Ramón J. Sender por el pintor Alejandro Cabeza
Volaba entre las dos rompientes y le habría gustado ganar altura y sentir en sol en las alas, pero era más cómodo dejarse resbalar sobre la brisa.
Iba saliendo poco a poco al valle, allí donde la montaña disminuía hasta convertirse en una serie de pequeñas colinas. El buitre veía abajo llanos grises y laderas verdes.
—Tengo hambre —se dijo.
La noche anterior había oído tiros. Unos aislados y otros juntos y en racimo. Cuando se oían disparos por
la noche las sombras parecían decirle: «Alégrate, que ma- ñana encontrarás carne muerta.» Además por la noche se trataba de caza mayor. Animales grandes: un lobo o un oso y tal vez un hombre. Encontrar un hombre muerto era inusual y glorioso. Hacía años que no había comido carne humana, pero no olvidaba el sabor.
Si hallaba un hombre muerto era siempre cerca de un camino y el buitre odiaba los caminos. Además no era fácil acercarse a un hombre muerto porque siempre había otros cerca, vigilando.
Oyó volar a un esparaván sobre su cabeza. El buitre torció el cuello para mirarlo y golpeó el aire rítmicamente con sus alas para ganar velocidad y alejarse. Sus alas proyectaban una ancha sombra contra la ladera del monte. —Cuello pelado —dijo el esparaván—. Estás espantándome la caza. La sombra de tus alas pasa y repasa sobre la colina.
No contestaba el buitre porque comenzaba a sentirse viejo y la autoridad entre las grandes aves se logra mejor con el silencio. El buitre sentía la vejez en su estómago vacío que comenzaba a oler a la carne muerta devorada años antes.

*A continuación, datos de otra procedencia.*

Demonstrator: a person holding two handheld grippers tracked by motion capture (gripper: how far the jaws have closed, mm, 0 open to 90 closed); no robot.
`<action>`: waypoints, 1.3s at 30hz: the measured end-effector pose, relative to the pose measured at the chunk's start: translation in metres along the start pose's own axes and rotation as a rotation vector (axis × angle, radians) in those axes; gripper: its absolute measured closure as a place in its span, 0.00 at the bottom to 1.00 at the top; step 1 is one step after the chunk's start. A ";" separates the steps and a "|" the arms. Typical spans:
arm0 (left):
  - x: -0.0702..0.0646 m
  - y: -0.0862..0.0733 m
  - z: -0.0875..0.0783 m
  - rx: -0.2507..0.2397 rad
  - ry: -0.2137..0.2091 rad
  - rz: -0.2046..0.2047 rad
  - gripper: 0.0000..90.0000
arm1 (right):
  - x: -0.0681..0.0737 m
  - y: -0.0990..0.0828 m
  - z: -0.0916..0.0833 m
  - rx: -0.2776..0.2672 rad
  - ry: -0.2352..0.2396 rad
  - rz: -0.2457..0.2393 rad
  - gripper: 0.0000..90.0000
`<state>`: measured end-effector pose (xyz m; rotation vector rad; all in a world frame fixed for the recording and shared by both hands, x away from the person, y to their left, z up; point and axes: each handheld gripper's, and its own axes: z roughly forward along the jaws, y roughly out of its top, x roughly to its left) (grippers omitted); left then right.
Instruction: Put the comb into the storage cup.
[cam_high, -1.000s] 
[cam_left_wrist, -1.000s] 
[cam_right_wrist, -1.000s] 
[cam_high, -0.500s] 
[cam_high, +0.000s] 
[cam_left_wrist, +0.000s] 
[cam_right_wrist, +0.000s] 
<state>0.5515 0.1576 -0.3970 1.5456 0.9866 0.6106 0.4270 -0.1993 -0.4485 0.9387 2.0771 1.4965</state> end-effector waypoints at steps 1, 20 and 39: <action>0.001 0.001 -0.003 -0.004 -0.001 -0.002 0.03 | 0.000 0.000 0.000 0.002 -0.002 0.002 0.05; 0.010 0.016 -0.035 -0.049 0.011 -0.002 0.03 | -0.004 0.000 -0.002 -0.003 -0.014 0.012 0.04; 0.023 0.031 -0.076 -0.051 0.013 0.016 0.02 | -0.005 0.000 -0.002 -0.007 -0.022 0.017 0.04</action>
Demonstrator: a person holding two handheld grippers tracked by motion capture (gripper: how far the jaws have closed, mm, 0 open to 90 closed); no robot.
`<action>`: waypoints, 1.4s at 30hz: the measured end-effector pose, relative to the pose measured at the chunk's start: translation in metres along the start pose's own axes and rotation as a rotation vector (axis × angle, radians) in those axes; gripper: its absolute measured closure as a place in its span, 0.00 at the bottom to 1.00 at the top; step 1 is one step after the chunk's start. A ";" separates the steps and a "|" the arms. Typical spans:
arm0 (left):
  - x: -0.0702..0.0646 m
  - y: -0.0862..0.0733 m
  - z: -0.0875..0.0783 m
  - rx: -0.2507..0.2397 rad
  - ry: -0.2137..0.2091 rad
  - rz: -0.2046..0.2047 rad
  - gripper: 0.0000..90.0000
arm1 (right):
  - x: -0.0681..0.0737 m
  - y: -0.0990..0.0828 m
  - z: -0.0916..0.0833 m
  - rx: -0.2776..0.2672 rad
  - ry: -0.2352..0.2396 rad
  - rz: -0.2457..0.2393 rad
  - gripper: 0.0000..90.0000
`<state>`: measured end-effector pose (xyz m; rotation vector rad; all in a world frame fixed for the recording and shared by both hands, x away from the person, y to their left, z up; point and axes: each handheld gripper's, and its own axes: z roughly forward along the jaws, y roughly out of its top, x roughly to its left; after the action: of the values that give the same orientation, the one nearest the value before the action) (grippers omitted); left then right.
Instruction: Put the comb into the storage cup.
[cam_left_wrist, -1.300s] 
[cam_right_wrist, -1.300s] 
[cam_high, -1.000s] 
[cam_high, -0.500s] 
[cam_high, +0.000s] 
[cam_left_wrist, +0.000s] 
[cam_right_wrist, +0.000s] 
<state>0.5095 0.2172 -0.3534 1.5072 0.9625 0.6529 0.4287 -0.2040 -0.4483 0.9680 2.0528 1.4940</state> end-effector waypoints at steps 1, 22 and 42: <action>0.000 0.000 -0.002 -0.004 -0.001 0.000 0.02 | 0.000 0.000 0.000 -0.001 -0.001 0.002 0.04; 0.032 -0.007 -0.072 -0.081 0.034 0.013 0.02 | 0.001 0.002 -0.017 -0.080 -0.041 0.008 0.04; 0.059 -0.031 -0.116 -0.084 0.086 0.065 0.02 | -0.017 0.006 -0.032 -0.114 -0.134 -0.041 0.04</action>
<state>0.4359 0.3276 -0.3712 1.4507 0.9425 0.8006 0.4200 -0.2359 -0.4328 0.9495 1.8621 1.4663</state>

Voló en círculo para orientarse y por fn se lanzó como una fecha fuera del valle donde cazaba el esparaván. Voló largamente en la misma dirección. Era la hora primera de la mañana y por el lejano horizonte había ruido de tormenta, a pesar de estar el cielo despejado.
—El hombre hace la guerra al hombre —se dijo.
Recelaba del animal humano que anda en dos patas y tiene el rayo en la mano y lo dispara cuando quiere.
Del hombre que lleva a veces el fuego en la punta de los dedos y lo come. Lo que no comprendía era que siendo tan poderoso el hombre anduviera siempre en grupo. Las fieras suelen despreciar a los animales que van en rebaño.
Iba el buitre en la dirección del cañoneo lejano. A veces abría el pico y el viento de la velocidad hacía vibrar su lengua y producía extraños zumbidos en su cabeza. A pesar del hambre estaba contento y trató de cantar:
Los duendes que vivían en aquel cuerpo
estaban fríos, pero dormían
y no se querían marchar.
Yo los tragué
y las plumas del cuello se me cayeron.
¿Por qué los tragué si estaban fríos?
Ah, es la ley de mis mayores.
Rebasó lentamente una montaña y avanzó sobre otro valle, pero la tierra estaba tan seca que cuando vio
el pequeño arroyo en el fondo del barranco se extrañó. Aquel valle debía estar muerto y acabado. Sin embargo, el arroyo vivía.